Avivando el fuego con gratitud

  La insatisfacción puede aparecer en nuestra vida repentinamente y apoderarse de nosotros, ardiendo como un fuego intenso en el corazón. Es inevitable no sentirnos de esta manera tarde o temprano. Pero entonces, ¿qué podemos hacer para lidiar con ese sentimiento de insatisfacción? Permíteme sugerirte algo en lo que tal vez no habías pensado: practica la gratitud.

 Esto podría sonar como si estuviéramos apagando ese fuego con agua fría. Pero, ¿y si la gratitud, en lugar de extinguirlo, lo avivara como un soplete?
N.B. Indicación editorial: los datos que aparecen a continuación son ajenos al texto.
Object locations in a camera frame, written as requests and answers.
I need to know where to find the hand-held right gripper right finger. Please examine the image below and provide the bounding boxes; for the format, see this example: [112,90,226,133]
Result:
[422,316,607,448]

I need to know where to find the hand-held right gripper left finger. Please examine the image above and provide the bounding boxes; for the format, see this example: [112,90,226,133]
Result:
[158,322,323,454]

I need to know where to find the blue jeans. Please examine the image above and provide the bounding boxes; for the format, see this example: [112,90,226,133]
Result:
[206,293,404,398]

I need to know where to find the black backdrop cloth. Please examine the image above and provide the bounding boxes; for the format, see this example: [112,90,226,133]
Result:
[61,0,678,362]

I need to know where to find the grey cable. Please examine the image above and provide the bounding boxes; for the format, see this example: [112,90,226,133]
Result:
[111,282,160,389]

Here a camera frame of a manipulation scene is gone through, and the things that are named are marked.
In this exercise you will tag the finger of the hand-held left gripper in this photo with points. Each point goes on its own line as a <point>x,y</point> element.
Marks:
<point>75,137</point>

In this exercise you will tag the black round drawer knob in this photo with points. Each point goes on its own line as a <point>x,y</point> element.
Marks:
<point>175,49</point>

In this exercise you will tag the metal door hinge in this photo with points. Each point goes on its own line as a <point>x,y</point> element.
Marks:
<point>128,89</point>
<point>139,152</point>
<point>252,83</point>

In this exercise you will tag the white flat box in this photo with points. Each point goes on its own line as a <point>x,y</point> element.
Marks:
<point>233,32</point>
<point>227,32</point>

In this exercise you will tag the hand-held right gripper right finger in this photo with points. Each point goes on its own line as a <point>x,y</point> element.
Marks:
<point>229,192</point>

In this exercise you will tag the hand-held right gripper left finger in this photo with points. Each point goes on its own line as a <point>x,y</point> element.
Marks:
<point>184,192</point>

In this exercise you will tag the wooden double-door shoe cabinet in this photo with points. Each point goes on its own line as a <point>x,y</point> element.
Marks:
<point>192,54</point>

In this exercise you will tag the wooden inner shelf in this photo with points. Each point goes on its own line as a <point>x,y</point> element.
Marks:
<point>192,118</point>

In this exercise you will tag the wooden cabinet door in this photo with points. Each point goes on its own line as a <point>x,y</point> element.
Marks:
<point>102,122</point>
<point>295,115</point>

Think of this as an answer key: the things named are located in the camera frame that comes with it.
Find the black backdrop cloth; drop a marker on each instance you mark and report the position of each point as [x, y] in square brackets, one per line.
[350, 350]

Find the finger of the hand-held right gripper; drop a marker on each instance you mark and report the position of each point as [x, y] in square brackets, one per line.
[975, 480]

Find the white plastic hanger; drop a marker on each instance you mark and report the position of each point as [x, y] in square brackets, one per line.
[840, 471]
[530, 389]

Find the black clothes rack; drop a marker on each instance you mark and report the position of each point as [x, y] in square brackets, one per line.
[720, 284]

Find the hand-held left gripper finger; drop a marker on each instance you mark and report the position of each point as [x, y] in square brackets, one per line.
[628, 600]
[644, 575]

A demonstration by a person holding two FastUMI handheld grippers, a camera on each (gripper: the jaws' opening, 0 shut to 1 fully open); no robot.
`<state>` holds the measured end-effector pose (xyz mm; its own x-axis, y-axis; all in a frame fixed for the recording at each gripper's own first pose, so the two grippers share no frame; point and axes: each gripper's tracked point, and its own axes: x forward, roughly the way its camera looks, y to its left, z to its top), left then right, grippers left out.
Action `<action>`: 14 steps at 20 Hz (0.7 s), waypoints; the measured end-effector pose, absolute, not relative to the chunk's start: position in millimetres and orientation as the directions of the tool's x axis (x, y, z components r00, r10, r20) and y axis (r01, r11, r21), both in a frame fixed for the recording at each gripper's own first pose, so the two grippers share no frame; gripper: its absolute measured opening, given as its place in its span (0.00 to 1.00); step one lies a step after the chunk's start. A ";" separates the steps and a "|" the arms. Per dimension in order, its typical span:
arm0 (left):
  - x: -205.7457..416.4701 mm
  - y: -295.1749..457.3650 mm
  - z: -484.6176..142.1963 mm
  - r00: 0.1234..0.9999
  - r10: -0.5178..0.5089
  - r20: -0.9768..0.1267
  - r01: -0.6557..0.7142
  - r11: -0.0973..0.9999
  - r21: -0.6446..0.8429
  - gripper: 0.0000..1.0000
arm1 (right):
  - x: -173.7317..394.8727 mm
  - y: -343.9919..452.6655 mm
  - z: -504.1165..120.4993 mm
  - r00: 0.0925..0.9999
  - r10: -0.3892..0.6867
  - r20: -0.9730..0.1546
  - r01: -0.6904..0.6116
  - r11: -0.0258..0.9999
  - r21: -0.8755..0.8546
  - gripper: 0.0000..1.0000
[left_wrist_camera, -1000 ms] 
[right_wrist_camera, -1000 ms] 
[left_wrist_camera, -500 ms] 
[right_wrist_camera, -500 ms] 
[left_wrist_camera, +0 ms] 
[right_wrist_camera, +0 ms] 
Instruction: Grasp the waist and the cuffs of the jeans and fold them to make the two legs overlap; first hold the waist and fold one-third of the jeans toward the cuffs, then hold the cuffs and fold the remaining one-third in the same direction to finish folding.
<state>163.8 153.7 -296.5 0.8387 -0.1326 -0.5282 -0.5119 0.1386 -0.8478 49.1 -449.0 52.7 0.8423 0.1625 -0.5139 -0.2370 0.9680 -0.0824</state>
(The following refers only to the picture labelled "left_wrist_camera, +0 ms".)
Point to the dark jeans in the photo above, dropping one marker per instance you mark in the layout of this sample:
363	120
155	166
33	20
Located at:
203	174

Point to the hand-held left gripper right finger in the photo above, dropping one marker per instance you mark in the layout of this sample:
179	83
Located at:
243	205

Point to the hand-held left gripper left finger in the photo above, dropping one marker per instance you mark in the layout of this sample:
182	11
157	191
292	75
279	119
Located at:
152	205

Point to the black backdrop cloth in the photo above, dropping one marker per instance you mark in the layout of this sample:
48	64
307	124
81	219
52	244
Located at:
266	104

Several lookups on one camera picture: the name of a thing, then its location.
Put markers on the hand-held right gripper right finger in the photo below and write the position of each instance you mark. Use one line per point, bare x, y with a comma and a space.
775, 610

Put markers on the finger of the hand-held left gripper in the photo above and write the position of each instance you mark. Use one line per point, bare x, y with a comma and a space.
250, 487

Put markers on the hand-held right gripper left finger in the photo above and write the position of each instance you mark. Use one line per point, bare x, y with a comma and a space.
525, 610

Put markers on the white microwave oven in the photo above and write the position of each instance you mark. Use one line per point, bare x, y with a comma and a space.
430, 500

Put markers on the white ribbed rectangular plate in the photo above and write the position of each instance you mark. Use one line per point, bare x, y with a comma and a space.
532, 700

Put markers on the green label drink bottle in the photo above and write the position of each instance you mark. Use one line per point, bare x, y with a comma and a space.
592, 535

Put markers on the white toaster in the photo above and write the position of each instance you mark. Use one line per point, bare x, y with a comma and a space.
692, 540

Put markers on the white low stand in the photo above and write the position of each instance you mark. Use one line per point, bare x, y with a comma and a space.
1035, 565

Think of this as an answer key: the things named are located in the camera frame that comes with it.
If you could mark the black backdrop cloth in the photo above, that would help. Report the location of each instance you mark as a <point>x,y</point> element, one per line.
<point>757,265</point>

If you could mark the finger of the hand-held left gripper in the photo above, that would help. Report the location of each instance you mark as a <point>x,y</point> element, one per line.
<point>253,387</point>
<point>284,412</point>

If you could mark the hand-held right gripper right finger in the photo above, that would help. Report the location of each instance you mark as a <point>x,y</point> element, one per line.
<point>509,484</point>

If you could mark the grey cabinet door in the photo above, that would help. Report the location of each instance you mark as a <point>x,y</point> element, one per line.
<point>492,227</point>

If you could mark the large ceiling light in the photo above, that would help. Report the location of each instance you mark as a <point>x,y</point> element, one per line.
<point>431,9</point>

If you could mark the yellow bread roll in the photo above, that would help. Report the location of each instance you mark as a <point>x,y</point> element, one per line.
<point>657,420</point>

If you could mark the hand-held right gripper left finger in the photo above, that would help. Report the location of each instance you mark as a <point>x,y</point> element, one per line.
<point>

 ¿Cómo puede ser esto posible? Practicar la gratitud cada día nos ayuda a ver con claridad qué es lo que realmente nos proporciona alegría.

 De niños, nos enseñan que, en caso de incendio, no debemos abrir una puerta sin antes comprobar si está caliente. Si lo está, es mejor no abrirla. Pues bien, la gratitud es como tocar esas puertas en nuestro corazón, notando cuáles están frías y cuáles arden con calor. Pero, a diferencia de un incendio, aquí buscamos las que se sienten más cálidas, las que están cada vez más ardientes.

 " Huye también de las pasiones juveniles, y sigue la justicia, la fe, el amor y la paz, junto con aquellos que con un corazón limpio invocan al Señor." (2 Timoteo 2:22).